WHAT YOU HAVE TO DO: Which lines of the listing hold the string "camera"? Show each of them.

PROVIDED DATA:
━━━━━━━━━━━━━━━━

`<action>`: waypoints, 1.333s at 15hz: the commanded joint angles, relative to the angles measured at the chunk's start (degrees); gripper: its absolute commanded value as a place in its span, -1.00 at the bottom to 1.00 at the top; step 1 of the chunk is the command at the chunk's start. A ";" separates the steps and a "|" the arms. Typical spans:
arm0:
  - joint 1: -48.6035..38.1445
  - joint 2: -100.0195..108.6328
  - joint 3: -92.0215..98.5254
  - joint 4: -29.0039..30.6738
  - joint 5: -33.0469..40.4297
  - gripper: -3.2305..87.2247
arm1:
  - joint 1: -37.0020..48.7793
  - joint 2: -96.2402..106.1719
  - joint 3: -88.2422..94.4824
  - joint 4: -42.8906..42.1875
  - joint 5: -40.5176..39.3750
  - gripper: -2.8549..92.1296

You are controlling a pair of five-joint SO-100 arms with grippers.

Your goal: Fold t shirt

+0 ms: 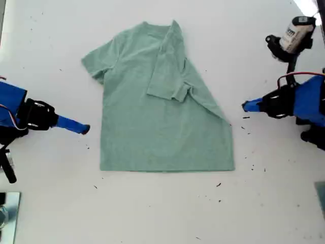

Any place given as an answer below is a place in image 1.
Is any arm red white wire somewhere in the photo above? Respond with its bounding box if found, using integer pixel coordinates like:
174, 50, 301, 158
0, 105, 28, 132
277, 72, 325, 88

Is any green t-shirt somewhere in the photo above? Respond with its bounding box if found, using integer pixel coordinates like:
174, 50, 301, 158
81, 19, 236, 173

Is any black white camera box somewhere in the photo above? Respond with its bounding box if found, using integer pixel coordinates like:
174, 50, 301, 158
265, 15, 317, 62

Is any shiny steel plate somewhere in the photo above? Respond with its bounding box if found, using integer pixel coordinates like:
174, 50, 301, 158
0, 192, 21, 244

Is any steel post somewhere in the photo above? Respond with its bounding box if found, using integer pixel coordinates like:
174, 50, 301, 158
0, 205, 9, 227

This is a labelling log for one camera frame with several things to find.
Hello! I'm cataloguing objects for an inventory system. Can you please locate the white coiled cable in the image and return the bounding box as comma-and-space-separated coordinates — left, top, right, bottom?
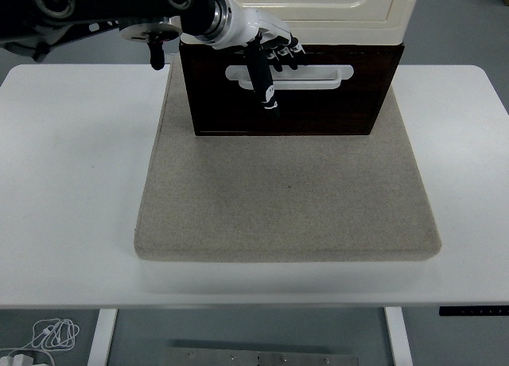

━━━━━━━━━━━━━━━━

RESULT OF THIS EXERCISE:
Is any black white camera box somewhere in the photo above? Respond with its bounding box if found, using integer pixel coordinates like:
This is a labelling log for one camera frame with several things to find.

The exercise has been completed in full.